The algorithm for isolating the roots, using Descartes' rule of signs and Vincent's theorem, had been originally called modified Uspensky's algorithm by its inventors Collins and Akritas.[1] After going through names like "Collins-Akritas method" and "Descartes' method" (too confusing if ones considers Fourier's article[2]), it was finally François Boulier, of Lille University, who gave it the name Vincent-Collins-Akritas (VCA) method,[3] p. 24, based on the fact that "Uspensky's method" does not exist[4] and neither does "Descartes' method".[5] This algorithm has been improved by Rouillier and Zimmerman,[6] and the resulting implementation is, to the date, the fastest bisection method. It has the same worst case complexity as Sturm algorithm, but is almost always much faster. It is the default algorithm of Maple root-finding function fsolve. Another method based on Vincent's theorem is the Vincent–Akritas–Strzeboński (VAS) method;[7] it has been shown[8] that the VAS (continued fractions) method is faster than the fastest implementation of the VCA (bisection) method,[6] a fact that was independently confirmed elsewhere;[9] more precisely, for the Mignotte polynomials of high degree VAS is about 50,000 times faster than the fastest implementation of VCA. VAS is the default algorithm for root isolation in Mathematica, Sage, SymPy, Xcas. See Budan's theorem for a description of the historical background of these methods. For a comparison between Sturm's method and VAS use the functions realroot(poly) and time(realroot(poly)) of Xcas. By default, to isolate the real roots of poly realroot uses the VAS method; to use Sturm's method write realroot(sturm, poly). See also the External links for a pointer to an iPhone/iPod/iPad application that does the same thing.

One possibility is to form the companion matrix of the polynomial. Since the eigenvalues of this matrix coincide with the roots of the polynomial, one can use any eigenvalue algorithm to find the roots of the polynomial. For instance the classical Bernoulli's method to find the root greater in modulus, if it exists, turns out to be the power method applied to the companion matrix. The inverse power method, which finds some smallest root first, is what drives the Jenkins–Traub method and gives it its numerical stability and fast convergence even in the presence of multiple or clustered roots.

Laguerre's method, as well as Halley's method, use second order derivatives and complex arithmetics, including the complex square root, to exhibit cubic convergence for simple roots, dominating the quadratic convergence displayed by Newton's method.

Bairstow's method uses Newton's method to find quadratic factors of a polynomial with real coefficients. It can determine both real and complex roots of a real polynomial using only real arithmetic.

The simple Durand–Kerner and the slightly more complicated Aberth method simultaneously finds all the roots using only simple complex number arithmetic.

The splitting circle method is useful for finding the roots of polynomials of high degree to arbitrary precision; it has almost optimal complexity in this setting. Another method with this style is the Dandelin–Gräffe method (actually due to Lobachevsky) which factors the polynomial.

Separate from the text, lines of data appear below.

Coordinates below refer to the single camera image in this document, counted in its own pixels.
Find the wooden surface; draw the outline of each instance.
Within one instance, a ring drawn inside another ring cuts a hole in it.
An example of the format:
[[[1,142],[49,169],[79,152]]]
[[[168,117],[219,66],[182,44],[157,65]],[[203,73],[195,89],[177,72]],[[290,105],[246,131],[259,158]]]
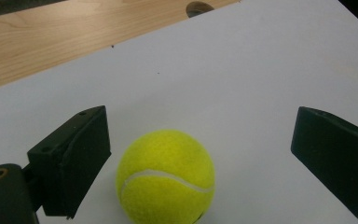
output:
[[[0,85],[185,20],[191,2],[69,0],[0,16]]]

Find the black plastic part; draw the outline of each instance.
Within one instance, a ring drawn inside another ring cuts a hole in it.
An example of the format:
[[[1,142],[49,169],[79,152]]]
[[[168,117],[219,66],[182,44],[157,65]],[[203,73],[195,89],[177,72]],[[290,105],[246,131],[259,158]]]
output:
[[[39,223],[19,165],[0,165],[0,224]]]
[[[104,106],[78,113],[28,151],[46,215],[73,218],[110,155]]]
[[[292,152],[358,218],[358,127],[300,107]]]
[[[30,164],[22,169],[22,173],[24,174],[25,182],[27,184],[28,191],[30,192],[32,207],[34,211],[37,211],[40,206],[42,206],[46,196],[42,179],[34,176]]]

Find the tennis ball seam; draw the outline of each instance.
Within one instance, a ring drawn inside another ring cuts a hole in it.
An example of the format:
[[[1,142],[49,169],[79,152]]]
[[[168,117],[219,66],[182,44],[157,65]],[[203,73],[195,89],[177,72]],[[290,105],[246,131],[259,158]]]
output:
[[[165,178],[169,178],[169,179],[173,179],[177,182],[179,182],[180,184],[191,188],[193,190],[196,190],[198,192],[201,193],[209,193],[211,191],[214,190],[214,186],[211,186],[209,188],[202,188],[199,187],[197,185],[191,184],[187,181],[185,181],[183,178],[177,176],[177,175],[173,175],[167,172],[163,172],[163,171],[159,171],[159,170],[151,170],[151,169],[147,169],[147,170],[143,170],[137,173],[134,173],[132,175],[130,175],[123,183],[123,185],[121,186],[121,192],[120,192],[120,198],[121,195],[123,194],[123,191],[125,190],[126,186],[135,178],[141,177],[141,176],[156,176],[156,177],[165,177]]]

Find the tennis ball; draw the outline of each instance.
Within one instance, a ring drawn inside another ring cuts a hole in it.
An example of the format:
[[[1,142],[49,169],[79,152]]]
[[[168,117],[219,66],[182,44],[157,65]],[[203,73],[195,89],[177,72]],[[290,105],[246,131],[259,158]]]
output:
[[[155,131],[126,150],[116,187],[122,207],[137,224],[193,224],[213,199],[213,163],[188,134]]]

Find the white surface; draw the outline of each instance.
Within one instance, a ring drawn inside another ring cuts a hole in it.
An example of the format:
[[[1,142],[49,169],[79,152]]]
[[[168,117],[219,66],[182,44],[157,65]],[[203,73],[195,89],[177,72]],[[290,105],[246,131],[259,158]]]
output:
[[[135,138],[174,128],[216,169],[200,223],[358,223],[290,152],[305,105],[358,125],[358,20],[337,0],[242,0],[0,88],[0,164],[76,112],[106,105],[113,155],[74,220],[130,223],[115,194]]]

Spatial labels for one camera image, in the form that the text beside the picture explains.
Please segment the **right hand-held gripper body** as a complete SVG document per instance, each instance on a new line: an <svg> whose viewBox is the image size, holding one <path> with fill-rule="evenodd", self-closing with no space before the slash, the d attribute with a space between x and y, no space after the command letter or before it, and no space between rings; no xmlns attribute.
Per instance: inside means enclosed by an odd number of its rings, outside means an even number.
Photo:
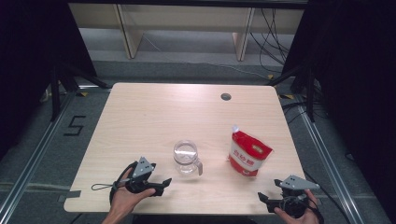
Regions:
<svg viewBox="0 0 396 224"><path fill-rule="evenodd" d="M281 181L282 199L273 200L274 202L268 205L268 212L274 213L275 208L278 207L291 217L301 217L304 214L304 210L308 207L308 197L304 191L306 189L319 189L319 184L300 178L297 175L290 175Z"/></svg>

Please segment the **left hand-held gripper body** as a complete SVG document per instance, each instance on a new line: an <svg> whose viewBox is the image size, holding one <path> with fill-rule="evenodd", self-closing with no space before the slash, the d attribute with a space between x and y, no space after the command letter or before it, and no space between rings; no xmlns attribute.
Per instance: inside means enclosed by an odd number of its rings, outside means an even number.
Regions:
<svg viewBox="0 0 396 224"><path fill-rule="evenodd" d="M164 189L153 188L153 183L149 182L151 171L150 162L145 157L141 157L139 161L132 163L132 171L127 175L125 188L132 193L140 193L146 189L154 189L153 196L162 196Z"/></svg>

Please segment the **clear glass jar with lid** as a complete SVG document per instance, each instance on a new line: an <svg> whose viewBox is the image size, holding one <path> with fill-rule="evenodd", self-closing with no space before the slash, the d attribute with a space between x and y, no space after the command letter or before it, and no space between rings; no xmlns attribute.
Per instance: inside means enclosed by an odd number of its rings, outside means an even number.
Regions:
<svg viewBox="0 0 396 224"><path fill-rule="evenodd" d="M173 158L176 169L183 175L197 172L203 174L204 166L198 156L197 146L190 140L181 140L174 146Z"/></svg>

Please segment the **red and white sugar bag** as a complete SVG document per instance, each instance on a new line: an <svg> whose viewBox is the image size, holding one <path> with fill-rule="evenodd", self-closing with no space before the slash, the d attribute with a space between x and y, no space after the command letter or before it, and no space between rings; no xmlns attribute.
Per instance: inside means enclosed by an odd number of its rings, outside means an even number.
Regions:
<svg viewBox="0 0 396 224"><path fill-rule="evenodd" d="M273 149L259 139L233 126L229 162L235 171L244 176L256 176Z"/></svg>

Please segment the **person's right hand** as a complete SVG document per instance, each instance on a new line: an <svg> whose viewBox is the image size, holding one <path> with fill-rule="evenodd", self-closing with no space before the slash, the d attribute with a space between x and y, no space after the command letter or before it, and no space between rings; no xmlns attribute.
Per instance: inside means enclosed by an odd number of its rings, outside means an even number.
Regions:
<svg viewBox="0 0 396 224"><path fill-rule="evenodd" d="M281 208L275 208L275 213L286 224L322 224L323 216L318 213L317 198L314 196L310 189L306 189L304 192L309 198L309 204L308 207L304 210L304 214L301 217L291 217Z"/></svg>

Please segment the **person's left hand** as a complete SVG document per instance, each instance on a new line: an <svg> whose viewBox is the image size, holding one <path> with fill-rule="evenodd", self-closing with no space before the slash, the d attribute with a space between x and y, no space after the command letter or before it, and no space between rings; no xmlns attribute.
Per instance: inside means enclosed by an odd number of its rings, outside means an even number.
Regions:
<svg viewBox="0 0 396 224"><path fill-rule="evenodd" d="M117 189L106 217L127 217L142 200L153 195L154 192L154 189L146 189L140 193L132 193L125 187Z"/></svg>

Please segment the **grey tape strip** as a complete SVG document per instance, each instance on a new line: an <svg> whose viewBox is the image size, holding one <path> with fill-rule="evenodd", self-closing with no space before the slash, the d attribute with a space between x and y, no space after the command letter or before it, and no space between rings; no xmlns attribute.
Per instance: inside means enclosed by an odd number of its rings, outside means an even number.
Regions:
<svg viewBox="0 0 396 224"><path fill-rule="evenodd" d="M81 194L81 190L73 190L73 191L68 191L65 195L60 195L58 197L59 203L64 203L67 199L70 198L79 198Z"/></svg>

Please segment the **black metal stand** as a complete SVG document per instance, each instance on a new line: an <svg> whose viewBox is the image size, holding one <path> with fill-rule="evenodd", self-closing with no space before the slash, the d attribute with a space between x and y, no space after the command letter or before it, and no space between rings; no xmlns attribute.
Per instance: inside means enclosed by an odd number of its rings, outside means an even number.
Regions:
<svg viewBox="0 0 396 224"><path fill-rule="evenodd" d="M306 101L305 108L307 116L312 122L314 122L314 93L315 93L315 76L312 68L309 65L303 64L298 65L287 72L283 72L280 77L270 80L267 86L275 86L284 80L294 77L294 80L290 86L290 90L293 93L302 93L305 91Z"/></svg>
<svg viewBox="0 0 396 224"><path fill-rule="evenodd" d="M84 72L69 63L56 63L53 65L50 73L50 88L52 93L51 121L55 121L61 113L59 84L62 84L67 92L75 92L79 90L75 77L82 77L102 89L112 88L111 85L101 81L94 74Z"/></svg>

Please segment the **black curtain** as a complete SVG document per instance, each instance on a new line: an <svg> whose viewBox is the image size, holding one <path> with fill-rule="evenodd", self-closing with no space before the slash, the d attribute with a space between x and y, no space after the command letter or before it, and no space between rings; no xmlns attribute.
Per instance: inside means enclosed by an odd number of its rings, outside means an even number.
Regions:
<svg viewBox="0 0 396 224"><path fill-rule="evenodd" d="M0 160L17 143L55 66L96 75L67 0L0 0Z"/></svg>
<svg viewBox="0 0 396 224"><path fill-rule="evenodd" d="M326 106L396 224L396 0L306 0L284 65L306 64L294 81L319 82Z"/></svg>

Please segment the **beige wooden shelf unit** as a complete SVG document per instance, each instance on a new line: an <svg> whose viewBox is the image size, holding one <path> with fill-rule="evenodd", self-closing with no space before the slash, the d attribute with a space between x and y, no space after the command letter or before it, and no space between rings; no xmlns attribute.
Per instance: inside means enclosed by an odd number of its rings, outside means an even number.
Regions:
<svg viewBox="0 0 396 224"><path fill-rule="evenodd" d="M183 7L121 4L69 5L80 28L118 29L126 57L136 56L149 30L225 32L233 35L236 59L242 61L250 33L296 33L301 9L258 7Z"/></svg>

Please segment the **silver metal floor rail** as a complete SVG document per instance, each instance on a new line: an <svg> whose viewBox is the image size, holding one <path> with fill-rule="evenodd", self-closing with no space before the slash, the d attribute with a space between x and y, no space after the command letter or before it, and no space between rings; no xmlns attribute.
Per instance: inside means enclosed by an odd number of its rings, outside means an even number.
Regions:
<svg viewBox="0 0 396 224"><path fill-rule="evenodd" d="M64 100L61 103L59 114L49 123L28 162L23 166L23 170L19 174L18 179L11 185L11 189L9 190L7 197L0 204L0 222L3 224L6 224L12 216L22 194L35 173L38 164L44 157L44 154L50 146L50 142L59 128L60 122L64 117L65 110L74 98L75 94L73 92L69 92L65 95Z"/></svg>
<svg viewBox="0 0 396 224"><path fill-rule="evenodd" d="M343 180L340 172L338 171L330 152L328 151L316 124L308 117L308 110L304 108L304 103L298 106L299 111L302 113L304 125L315 145L324 169L330 178L334 191L338 196L343 211L346 214L346 219L350 224L365 224L361 212L352 197L345 181Z"/></svg>

Wilkinson's polynomial illustrates that high precision may be necessary when computing the roots of a polynomial given its coefficients: the problem of finding the roots from the coefficients is in general ill-conditioned.

Finding multiple roots of polynomials

Most root-finding algorithms behave badly when there are multiple roots or very close roots. However, for polynomials whose coefficients are exactly given as integers or rational numbers, there is an efficient method to factorize them into factors that have only simple roots and whose coefficients are also exactly given. This method, called square-free factorization, is based on the fact that the multiple roots of a polynomial are the roots of the greatest common divisor of the polynomial and its derivative.

The square-free factorization of a polynomial p is a factorization $p=p_1p_2^2\cdots p_k^k$ where each $p_i$ is either 1 or a polynomial without multiple root, and two different $p_i$ do not have any common root.

An efficient method to compute this factorization is Yun's algorithm.